Anggota DPRD Lampung Utara (Lampura) Herwan Mega mengundurkan diri sebagai calon Ketua DPC Demokrat Lampura dalam Musyawarah Cabang (Muscab) Demokrat se-Lampung, Senin (21/3).


Herwan mengatakan, saat pendaftaran dirinya dan Wansori sama-sama membawa 7 dukungan Pimpinan Anak Cabang (PAC). Setelah diverifikasi, satu PAC yakni Hulu Sungkai dinyatakan masuk dukungan ganda dan PAC Muara Sungkai pindah mendukung Wansori. 

"Saya memilih mundur, dan 5 sisa pendukung saya ikut mundur. Mereka juga kecewa juga," kata dia. 
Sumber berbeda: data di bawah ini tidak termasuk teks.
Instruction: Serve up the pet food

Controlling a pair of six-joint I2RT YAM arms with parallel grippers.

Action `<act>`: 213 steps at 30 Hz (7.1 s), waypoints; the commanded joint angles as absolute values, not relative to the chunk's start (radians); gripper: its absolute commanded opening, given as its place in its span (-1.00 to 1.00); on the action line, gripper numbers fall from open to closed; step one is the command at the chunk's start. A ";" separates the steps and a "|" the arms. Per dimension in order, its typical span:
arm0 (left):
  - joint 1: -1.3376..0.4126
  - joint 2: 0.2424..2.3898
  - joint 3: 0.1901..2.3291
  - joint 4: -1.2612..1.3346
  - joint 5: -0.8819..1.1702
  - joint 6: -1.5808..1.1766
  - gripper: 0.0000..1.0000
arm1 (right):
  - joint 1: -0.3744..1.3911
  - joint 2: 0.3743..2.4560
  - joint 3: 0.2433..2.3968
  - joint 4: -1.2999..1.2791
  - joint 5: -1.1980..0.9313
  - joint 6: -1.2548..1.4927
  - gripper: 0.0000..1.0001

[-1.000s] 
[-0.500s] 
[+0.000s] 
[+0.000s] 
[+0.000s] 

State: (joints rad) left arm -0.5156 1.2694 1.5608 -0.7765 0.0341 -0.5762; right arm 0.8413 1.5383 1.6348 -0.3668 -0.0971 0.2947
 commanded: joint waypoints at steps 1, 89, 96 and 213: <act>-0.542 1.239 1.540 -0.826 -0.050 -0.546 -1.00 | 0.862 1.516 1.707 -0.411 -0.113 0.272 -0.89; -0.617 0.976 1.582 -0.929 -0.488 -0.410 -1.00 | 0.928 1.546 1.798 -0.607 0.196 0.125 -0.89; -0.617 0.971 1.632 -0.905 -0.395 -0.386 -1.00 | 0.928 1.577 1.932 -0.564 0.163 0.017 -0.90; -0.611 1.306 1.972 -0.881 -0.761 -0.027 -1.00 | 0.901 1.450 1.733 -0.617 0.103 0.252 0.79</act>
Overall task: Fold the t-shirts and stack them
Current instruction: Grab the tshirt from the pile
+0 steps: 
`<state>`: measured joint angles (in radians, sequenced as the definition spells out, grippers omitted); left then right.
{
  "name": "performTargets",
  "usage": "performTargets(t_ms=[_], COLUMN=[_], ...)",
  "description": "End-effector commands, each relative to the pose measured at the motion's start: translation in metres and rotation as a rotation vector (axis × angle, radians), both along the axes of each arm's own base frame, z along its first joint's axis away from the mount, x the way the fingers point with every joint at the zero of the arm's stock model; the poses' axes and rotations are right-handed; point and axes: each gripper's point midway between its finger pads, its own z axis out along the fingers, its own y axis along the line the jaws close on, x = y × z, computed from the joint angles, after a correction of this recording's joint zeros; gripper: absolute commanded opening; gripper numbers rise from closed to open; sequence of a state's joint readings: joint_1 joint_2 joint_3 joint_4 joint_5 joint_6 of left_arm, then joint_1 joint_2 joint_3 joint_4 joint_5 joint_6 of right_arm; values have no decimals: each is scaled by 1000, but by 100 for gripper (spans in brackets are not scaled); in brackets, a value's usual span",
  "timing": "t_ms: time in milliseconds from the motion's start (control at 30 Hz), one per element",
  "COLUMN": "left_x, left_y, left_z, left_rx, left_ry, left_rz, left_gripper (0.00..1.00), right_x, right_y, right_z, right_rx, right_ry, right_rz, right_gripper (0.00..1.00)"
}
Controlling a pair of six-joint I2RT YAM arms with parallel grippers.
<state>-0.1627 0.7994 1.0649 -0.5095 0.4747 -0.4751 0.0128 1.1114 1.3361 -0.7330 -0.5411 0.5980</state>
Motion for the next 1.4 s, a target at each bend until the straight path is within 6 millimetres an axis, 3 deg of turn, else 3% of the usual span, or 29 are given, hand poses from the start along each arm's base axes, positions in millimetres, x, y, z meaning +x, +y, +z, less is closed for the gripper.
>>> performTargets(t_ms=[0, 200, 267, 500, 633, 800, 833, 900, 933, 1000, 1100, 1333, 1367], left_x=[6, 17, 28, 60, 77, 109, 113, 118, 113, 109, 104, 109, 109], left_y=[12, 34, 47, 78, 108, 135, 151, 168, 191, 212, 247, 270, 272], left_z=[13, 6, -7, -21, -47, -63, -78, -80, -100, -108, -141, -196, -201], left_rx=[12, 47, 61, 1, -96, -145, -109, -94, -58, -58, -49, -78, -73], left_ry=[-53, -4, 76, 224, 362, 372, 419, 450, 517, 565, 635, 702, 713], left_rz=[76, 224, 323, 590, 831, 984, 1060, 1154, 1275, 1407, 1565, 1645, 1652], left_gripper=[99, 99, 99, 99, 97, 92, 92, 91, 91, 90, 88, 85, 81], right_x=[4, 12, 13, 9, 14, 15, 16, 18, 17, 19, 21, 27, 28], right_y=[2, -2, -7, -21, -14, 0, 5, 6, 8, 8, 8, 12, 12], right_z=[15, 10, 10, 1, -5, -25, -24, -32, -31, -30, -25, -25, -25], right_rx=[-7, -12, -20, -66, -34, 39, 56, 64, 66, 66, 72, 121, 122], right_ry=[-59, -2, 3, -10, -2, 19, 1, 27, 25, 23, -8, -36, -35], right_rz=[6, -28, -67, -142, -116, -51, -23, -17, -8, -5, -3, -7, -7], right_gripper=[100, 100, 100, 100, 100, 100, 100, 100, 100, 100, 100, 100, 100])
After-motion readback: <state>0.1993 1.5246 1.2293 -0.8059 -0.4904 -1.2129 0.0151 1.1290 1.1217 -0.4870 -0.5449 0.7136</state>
Ia menjelaskan, awalnya di Lampura terdiri dari 23 PAC, namun 8 tidak dapat memberikan suara karena habis masa jabatan. Sehingga hanya 15 PAC yang memiliki hak suara untuk Muscab Lampura. 

Namun, ia mempertanyakan satu pemilik suara Wansori, bernama Rizki dari Abung Barat adalah Plt DPC bukan Plt DPD. Dia juga tidak masuk kepengurusan SK PAC yang lama, tiba-tiba bisa dibuat SK tanpa koordinasi dengan DPC.

"Ada 8 dari 23 PAC yang gak masuk dan gak bisa memberikan hak suara, jadi hanya 15 yang punya suara. Satu gak hadir, Wansori punya 9 suara, sesuai AD ART dan PO partai, itu tidak masuk 2/3 dari jumlah PAC, jadi Muscabnya gagal, tidak sah," tegasnya. 

Sementara itu, 13 Ketua PAC membuat surat pernyataan walkout dari Muscab. Surat tersebut dibubuhi masing-masing tanda tangan di atas materai 10.000. Dalam surat tersebut mereka menyatakan kekecewaan atas mekanisme Muscab. 

Mereka adalah Bambang Waluyo dari Abung Tengah, Waluyo Hadi Susanto dari Kotabumi Kota, M. Ali Ar dari Sungkai Tengah dan Lahap dari Abung Pekurun. 

Selanjutnya, Ilyas Usman dari Aung timur, Romli dari Bunga Mayang, Mihsan dari Kotabumi Selatan, Kusnadi dari Kotabumi Utara, Frinda Nura dari Sungkai Utara, Junet Hasan dari Sungkai Barat, Herwansyah dari Sungkai Jaya, Asuari dari Sungkai Selatan dan Sudirman dari Abung Tinggi.